I am trying to solve
$u_{t}+uu_{x}=0, \quad x\in\mathbb{R},\quad t>0$
with the initial values
$u(x,0)= \begin{cases} 1-x^2, & |x| \leq 1 \\ 0, & |x| > 1 \end{cases}$
I also need to sketch the characteristic diagram and find the breaking time $t_b$.
I have tried searching on the internet and using my notes to find a solution, however, I always end up confused and without a solution.
This is what (little) I have done so far:
$\frac{dX(t)}{dt}=u(X(t),t) \quad$ -$\quad$ I think I am trying to get this in the form of an ODE so that I can solve simply.
This is where different sources go in different directions.

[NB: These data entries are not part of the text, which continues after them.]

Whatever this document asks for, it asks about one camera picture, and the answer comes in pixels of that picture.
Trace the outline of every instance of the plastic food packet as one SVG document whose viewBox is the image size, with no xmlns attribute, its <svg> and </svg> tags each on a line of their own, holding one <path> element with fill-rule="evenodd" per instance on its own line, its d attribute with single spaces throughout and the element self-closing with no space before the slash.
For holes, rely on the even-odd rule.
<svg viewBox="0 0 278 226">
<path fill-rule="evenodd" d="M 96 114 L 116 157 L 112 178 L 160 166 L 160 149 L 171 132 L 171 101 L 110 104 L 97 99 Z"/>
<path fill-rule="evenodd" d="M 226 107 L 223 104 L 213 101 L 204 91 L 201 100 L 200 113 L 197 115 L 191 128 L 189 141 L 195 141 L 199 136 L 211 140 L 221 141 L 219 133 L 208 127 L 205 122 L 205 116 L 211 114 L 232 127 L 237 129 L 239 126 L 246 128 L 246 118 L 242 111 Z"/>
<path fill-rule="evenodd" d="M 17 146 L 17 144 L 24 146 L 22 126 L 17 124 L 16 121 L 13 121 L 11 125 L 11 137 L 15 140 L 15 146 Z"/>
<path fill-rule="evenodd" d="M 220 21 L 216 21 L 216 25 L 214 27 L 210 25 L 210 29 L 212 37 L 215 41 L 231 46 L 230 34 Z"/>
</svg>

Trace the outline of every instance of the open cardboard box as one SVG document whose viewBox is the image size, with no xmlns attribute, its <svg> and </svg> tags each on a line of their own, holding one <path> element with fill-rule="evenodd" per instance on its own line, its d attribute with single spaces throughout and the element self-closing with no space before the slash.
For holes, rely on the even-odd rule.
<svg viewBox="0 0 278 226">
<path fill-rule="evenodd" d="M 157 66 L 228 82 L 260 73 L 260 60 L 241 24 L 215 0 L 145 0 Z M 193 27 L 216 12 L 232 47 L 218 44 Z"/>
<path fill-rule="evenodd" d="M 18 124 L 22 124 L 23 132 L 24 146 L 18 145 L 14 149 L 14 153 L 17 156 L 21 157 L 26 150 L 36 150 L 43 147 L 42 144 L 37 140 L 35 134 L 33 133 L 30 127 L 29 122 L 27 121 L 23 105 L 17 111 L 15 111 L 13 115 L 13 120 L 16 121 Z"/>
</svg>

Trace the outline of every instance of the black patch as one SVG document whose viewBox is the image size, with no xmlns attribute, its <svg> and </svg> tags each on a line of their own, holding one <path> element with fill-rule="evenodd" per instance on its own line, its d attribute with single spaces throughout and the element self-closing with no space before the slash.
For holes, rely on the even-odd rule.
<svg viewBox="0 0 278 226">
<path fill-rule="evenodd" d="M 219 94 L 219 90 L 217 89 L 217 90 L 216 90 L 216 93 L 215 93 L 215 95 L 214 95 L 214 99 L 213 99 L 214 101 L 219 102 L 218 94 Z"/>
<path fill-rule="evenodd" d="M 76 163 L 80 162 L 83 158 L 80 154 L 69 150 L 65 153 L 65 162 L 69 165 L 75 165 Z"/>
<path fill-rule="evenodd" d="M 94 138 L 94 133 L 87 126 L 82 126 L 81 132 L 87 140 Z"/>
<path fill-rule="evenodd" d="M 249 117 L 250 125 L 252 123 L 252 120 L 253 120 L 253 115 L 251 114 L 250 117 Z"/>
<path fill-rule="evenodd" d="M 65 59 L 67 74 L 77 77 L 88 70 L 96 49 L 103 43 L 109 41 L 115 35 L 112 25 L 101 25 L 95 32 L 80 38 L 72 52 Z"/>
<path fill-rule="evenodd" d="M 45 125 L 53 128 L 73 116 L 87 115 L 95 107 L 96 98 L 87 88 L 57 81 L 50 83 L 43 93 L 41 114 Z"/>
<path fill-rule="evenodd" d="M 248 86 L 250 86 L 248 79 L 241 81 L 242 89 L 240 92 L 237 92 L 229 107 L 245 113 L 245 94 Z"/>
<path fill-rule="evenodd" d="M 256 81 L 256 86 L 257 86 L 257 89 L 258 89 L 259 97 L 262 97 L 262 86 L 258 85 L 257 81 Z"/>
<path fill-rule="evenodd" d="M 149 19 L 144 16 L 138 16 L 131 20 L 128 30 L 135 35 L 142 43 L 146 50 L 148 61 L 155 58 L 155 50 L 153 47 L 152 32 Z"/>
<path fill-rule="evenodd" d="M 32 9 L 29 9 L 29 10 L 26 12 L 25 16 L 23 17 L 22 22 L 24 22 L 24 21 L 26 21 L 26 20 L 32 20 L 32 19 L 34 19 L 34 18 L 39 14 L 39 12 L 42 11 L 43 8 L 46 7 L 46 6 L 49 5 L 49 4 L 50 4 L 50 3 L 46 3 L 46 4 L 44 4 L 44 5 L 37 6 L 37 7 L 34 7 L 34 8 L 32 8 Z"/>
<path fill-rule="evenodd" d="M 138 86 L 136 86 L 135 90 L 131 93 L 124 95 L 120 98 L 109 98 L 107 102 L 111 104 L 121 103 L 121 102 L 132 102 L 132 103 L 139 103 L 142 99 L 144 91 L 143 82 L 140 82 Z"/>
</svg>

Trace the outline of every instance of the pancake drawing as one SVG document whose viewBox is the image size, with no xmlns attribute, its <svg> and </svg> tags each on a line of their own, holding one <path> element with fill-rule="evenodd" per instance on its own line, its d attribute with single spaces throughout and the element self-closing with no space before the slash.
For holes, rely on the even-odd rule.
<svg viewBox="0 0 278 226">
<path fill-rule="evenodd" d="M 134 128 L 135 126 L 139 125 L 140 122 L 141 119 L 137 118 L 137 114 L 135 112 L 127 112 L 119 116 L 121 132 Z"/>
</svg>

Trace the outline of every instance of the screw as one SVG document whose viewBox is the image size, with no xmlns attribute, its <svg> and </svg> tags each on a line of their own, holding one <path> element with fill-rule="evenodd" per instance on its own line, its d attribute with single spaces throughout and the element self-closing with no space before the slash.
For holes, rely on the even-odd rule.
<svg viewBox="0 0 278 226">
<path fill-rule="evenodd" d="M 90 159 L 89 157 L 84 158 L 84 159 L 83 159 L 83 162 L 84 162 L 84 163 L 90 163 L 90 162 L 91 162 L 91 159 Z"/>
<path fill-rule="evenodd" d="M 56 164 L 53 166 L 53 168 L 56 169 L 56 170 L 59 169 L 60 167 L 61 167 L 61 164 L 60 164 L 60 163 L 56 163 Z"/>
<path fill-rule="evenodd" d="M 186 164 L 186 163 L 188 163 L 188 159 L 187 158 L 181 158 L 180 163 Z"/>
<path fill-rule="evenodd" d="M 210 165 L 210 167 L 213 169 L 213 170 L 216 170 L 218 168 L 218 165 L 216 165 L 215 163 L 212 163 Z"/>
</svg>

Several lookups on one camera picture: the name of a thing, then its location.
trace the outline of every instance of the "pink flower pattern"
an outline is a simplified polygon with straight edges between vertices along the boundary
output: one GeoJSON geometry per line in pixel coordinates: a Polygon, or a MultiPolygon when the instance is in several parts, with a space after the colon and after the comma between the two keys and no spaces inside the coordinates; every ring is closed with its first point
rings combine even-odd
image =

Some then differentiate $u(X(t),t)$ and seem to get back to the original PDE and some go on and make it equal to the initial conditions and I cannot figure out what the correct method is, or what the underlying principles are.

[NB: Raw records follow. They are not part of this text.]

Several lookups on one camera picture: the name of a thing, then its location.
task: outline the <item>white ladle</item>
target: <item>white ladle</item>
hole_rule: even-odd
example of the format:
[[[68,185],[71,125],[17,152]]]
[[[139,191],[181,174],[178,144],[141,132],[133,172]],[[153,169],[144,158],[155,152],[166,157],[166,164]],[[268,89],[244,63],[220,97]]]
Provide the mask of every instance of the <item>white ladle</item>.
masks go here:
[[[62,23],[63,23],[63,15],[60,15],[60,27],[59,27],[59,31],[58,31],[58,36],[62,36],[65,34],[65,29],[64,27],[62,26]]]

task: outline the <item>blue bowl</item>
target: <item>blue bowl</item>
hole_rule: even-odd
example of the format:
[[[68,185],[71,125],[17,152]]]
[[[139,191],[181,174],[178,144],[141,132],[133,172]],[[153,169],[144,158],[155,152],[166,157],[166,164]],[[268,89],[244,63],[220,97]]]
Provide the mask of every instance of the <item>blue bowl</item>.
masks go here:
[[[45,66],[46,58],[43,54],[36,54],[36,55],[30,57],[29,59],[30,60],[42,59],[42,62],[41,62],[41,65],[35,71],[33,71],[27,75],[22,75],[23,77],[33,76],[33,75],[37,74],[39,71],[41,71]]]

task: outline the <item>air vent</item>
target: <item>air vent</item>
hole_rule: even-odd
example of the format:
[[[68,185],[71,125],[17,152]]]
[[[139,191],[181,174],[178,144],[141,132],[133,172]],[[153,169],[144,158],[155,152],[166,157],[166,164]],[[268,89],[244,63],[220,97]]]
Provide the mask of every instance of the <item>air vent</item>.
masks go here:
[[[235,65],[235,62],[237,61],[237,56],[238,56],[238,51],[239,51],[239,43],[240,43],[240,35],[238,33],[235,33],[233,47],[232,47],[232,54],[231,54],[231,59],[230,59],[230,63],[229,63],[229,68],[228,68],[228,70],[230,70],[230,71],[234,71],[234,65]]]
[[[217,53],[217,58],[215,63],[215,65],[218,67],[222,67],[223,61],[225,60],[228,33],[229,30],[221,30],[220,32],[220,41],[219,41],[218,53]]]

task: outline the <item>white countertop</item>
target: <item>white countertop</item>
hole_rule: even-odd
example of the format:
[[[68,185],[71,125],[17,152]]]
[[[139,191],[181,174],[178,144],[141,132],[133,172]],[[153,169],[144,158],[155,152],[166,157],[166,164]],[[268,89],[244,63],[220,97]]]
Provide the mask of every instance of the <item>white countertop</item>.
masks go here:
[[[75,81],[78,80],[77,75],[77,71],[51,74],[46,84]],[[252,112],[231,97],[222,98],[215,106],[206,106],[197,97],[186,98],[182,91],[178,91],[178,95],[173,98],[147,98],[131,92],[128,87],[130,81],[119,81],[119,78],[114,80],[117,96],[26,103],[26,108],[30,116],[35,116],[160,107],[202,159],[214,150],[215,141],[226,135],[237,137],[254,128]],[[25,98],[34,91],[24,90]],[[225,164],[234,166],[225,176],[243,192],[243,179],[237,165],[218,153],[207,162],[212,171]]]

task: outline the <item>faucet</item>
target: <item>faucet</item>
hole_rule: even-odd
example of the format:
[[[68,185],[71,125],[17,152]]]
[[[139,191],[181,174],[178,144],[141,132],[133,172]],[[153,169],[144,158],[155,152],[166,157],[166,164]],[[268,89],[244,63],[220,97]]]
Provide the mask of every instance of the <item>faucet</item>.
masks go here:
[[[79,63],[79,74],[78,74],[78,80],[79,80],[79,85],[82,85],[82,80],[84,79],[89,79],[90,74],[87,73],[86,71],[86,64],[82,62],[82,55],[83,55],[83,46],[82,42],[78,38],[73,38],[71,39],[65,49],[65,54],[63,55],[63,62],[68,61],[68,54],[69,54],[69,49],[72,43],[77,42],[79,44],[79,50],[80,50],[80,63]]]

Let $U(t) = u(X(t),t)$. Then $$ \dot{U}(t) = u_t(X(t),t) + \dot{X}(t)u_x(X(t),t) $$ Hence, if we set $\dot{X}(t) = u(X(t),t) = U(t)$, then $\dot{U}(t) = u_t(X(t),t) + u(X(t),t)u_x(X(t),t) = 0$. The set of equations are thus \begin{align*} \dot{X}(t) &= U(t) \\ \dot{U}(t) &= 0 \end{align*} Suppose we tried to solve the above equations with $X(t) = x$. The two equations imply that $U(t) = U(0)$ and $X(t) = X(0) + \int\limits_{0}^{t}{\dot{X}(t)\text{ d}t} = X(0) +\int\limits_{0}^{t}{U(t)\text{ d}t} = X(0) + U(0)t$. Thus, we want to find $X(0)$ such that $$ x = X(0) + u(X(0),0)t. \tag{1}$$ If $|x|>1$, then we can obviously choose $X(0) = x$, in which case $U(t) = U(0) = u(x,0) = 0$. If $|x|\le 1$, then we want to find $|X(0)|\le 1$ such that $$ x = X(0) + t(1-X(0)^2).$$ Now, for $t<\frac{1}{2}$, the mapping $y\mapsto y + t(1-y^2)$ has derivative $y\mapsto 1-2ty$, which is positive on $[-1,1]$, so $y\mapsto y+t(1-y^2)$ is invertible on $[-1,1]$ (and, by checking the endpoints, we see that it maps $[-1,1]$ onto $[-1,1]$). This means that for each $|x|\le 1$ there is a unique $|X(0)|\le 1$ such that $x = X(0) + t(1-X(0)^2)$. (The explicit solution is given by the quadratic formula, but I think this is the easiest way to show that we can solve the equation in the way we want.)
As such, the method of characteristics is valid for $t<\frac{1}{2}$, and it is not hard to show that (1) does not have a unique solution $|X(0)|\le 1$ for $|x|\le 1$ if $t>\frac{1}{2}$, i.e. the method of characteristics fails for $t>\frac{1}{2}$.